▶ About this exercise: Transcribe every record exactly, omitting none.

Stored data
====
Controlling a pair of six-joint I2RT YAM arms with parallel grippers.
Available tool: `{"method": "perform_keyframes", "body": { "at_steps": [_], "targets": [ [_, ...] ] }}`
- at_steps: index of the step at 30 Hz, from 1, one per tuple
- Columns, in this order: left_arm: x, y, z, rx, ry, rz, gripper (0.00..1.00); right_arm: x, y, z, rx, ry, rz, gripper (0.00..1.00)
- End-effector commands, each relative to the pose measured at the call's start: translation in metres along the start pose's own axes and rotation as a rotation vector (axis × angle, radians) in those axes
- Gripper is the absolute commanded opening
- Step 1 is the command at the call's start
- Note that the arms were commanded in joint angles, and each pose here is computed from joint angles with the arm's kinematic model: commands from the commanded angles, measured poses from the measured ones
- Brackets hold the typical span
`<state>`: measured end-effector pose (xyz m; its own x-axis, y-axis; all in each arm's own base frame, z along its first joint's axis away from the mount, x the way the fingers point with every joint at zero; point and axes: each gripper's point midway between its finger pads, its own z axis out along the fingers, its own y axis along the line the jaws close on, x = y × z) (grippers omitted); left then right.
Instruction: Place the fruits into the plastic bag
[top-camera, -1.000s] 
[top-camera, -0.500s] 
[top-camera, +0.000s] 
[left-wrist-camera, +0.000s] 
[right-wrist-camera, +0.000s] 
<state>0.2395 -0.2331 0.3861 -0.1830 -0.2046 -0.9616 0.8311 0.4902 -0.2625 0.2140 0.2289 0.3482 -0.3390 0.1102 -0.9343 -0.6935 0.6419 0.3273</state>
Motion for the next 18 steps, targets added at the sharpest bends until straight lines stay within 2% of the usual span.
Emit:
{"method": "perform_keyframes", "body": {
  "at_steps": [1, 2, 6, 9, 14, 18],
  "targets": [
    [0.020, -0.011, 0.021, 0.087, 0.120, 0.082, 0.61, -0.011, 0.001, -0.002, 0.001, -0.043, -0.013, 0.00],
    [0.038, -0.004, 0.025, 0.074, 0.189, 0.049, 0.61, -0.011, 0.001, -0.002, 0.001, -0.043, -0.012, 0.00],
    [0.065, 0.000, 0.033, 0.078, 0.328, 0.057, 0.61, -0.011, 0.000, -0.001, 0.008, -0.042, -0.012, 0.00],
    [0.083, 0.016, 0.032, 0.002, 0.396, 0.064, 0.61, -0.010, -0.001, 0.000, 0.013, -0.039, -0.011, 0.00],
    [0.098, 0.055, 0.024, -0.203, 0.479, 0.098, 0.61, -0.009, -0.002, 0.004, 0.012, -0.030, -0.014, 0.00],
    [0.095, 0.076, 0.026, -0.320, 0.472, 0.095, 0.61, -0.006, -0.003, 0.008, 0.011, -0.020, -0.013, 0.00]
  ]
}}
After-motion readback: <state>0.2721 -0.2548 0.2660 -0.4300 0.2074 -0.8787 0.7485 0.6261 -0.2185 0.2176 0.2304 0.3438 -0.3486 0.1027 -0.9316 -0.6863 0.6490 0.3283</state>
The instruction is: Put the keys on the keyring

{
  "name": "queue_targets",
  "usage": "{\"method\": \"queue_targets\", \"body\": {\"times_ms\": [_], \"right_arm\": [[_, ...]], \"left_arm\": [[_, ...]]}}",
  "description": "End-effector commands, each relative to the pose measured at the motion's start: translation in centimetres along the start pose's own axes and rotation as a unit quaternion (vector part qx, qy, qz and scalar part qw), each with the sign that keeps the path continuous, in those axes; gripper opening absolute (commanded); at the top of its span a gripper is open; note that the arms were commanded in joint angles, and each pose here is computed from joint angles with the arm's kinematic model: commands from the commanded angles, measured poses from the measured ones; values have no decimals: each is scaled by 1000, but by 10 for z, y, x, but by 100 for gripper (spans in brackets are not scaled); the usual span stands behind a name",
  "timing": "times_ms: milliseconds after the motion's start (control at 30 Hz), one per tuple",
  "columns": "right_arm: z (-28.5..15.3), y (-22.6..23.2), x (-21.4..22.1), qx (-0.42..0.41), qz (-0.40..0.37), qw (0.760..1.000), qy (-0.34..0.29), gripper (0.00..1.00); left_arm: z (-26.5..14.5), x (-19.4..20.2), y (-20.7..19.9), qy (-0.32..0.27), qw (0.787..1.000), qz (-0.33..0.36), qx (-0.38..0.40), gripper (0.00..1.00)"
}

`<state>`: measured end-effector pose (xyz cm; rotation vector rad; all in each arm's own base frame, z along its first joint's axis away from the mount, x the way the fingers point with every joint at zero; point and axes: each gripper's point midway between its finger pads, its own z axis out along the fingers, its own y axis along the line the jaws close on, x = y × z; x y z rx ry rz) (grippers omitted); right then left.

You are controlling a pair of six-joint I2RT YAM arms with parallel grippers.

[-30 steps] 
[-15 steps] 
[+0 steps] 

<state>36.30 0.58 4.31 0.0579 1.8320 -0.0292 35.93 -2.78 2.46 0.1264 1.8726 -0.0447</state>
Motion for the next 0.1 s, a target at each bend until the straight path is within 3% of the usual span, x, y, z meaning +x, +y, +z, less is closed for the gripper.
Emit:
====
▶ Final answer:
Controlling a pair of six-joint I2RT YAM arms with parallel grippers.
Available tool: `{"method": "perform_keyframes", "body": { "at_steps": [_], "targets": [ [_, ...] ] }}`
- at_steps: index of the step at 30 Hz, from 1, one per tuple
- Columns, in this order: left_arm: x, y, z, rx, ry, rz, gripper (0.00..1.00); right_arm: x, y, z, rx, ry, rz, gripper (0.00..1.00)
- End-effector commands, each relative to the pose measured at the call's start: translation in metres along the start pose's own axes and rotation as a rotation vector (axis × angle, radians) in those axes
- Gripper is the absolute commanded opening
- Step 1 is the command at the call's start
- Note that the arms were commanded in joint angles, and each pose here is computed from joint angles with the arm's kinematic model: commands from the commanded angles, measured poses from the measured ones
- Brackets hold the typical span
`<state>`: measured end-effector pose (xyz m; its own x-axis, y-axis; all in each arm's own base frame, z along its first joint's axis away from the mount, x the way the fingers point with every joint at zero; point and axes: each gripper's point midway between its finger pads, its own z axis out along the fingers, its own y axis along the line the jaws close on, x = y × z) (grippers omitted); left then right.
Instruction: Place the fruits into the plastic bag
[top-camera, -1.000s] 
[top-camera, -0.500s] 
[top-camera, +0.000s] 
[left-wrist-camera, +0.000s] 
[right-wrist-camera, +0.000s] 
<state>0.2395 -0.2331 0.3861 -0.1830 -0.2046 -0.9616 0.8311 0.4902 -0.2625 0.2140 0.2289 0.3482 -0.3390 0.1102 -0.9343 -0.6935 0.6419 0.3273</state>
Motion for the next 18 steps, targets added at the sharpest bends until straight lines stay within 2% of the usual span.
Emit:
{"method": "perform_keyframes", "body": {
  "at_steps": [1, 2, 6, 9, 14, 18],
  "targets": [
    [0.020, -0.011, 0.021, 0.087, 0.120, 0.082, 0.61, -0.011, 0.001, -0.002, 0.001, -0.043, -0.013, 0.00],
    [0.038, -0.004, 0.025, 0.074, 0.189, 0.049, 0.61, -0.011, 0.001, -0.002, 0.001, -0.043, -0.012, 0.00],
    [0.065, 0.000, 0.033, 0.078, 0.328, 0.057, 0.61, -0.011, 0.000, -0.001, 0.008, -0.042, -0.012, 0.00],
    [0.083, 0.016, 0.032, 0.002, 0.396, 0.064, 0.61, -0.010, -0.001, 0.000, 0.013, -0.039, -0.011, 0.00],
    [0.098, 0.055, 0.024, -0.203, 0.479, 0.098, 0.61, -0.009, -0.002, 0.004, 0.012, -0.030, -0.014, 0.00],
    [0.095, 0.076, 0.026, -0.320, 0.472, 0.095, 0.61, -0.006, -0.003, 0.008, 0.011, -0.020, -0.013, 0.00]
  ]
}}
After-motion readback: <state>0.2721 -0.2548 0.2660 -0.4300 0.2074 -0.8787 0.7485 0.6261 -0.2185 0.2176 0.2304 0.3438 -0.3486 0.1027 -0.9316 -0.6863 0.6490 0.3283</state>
The instruction is: Put the keys on the keyring

{
  "name": "queue_targets",
  "usage": "{\"method\": \"queue_targets\", \"body\": {\"times_ms\": [_], \"right_arm\": [[_, ...]], \"left_arm\": [[_, ...]]}}",
  "description": "End-effector commands, each relative to the pose measured at the motion's start: translation in centimetres along the start pose's own axes and rotation as a unit quaternion (vector part qx, qy, qz and scalar part qw), each with the sign that keeps the path continuous, in those axes; gripper opening absolute (commanded); at the top of its span a gripper is open; note that the arms were commanded in joint angles, and each pose here is computed from joint angles with the arm's kinematic model: commands from the commanded angles, measured poses from the measured ones; values have no decimals: each is scaled by 1000, but by 10 for z, y, x, but by 100 for gripper (spans in brackets are not scaled); the usual span stands behind a name",
  "timing": "times_ms: milliseconds after the motion's start (control at 30 Hz), one per tuple",
  "columns": "right_arm: z (-28.5..15.3), y (-22.6..23.2), x (-21.4..22.1), qx (-0.42..0.41), qz (-0.40..0.37), qw (0.760..1.000), qy (-0.34..0.29), gripper (0.00..1.00); left_arm: z (-26.5..14.5), x (-19.4..20.2), y (-20.7..19.9), qy (-0.32..0.27), qw (0.787..1.000), qz (-0.33..0.36), qx (-0.38..0.40), gripper (0.00..1.00)"
}

`<state>`: measured end-effector pose (xyz cm; rotation vector rad; all in each arm's own base frame, z along its first joint's axis away from the mount, x the way the fingers point with every joint at zero; point and axes: each gripper's point midway between its finger pads, its own z axis out along the fingers, its own y axis along the line the jaws close on, x = y × z; x y z rx ry rz) (grippers omitted); right then left.

You are controlling a pair of six-joint I2RT YAM arms with parallel grippers.

[-30 steps] 
[-15 steps] 
[+0 steps] 

<state>36.30 0.58 4.31 0.0579 1.8320 -0.0292 35.93 -2.78 2.46 0.1264 1.8726 -0.0447</state>
Motion for the next 0.1 s, a target at each bend until the straight path is within 3% of the usual span, x, y, z meaning +x, +y, +z, less is closed for the gripper.
Emit:

Work on this exercise is finished.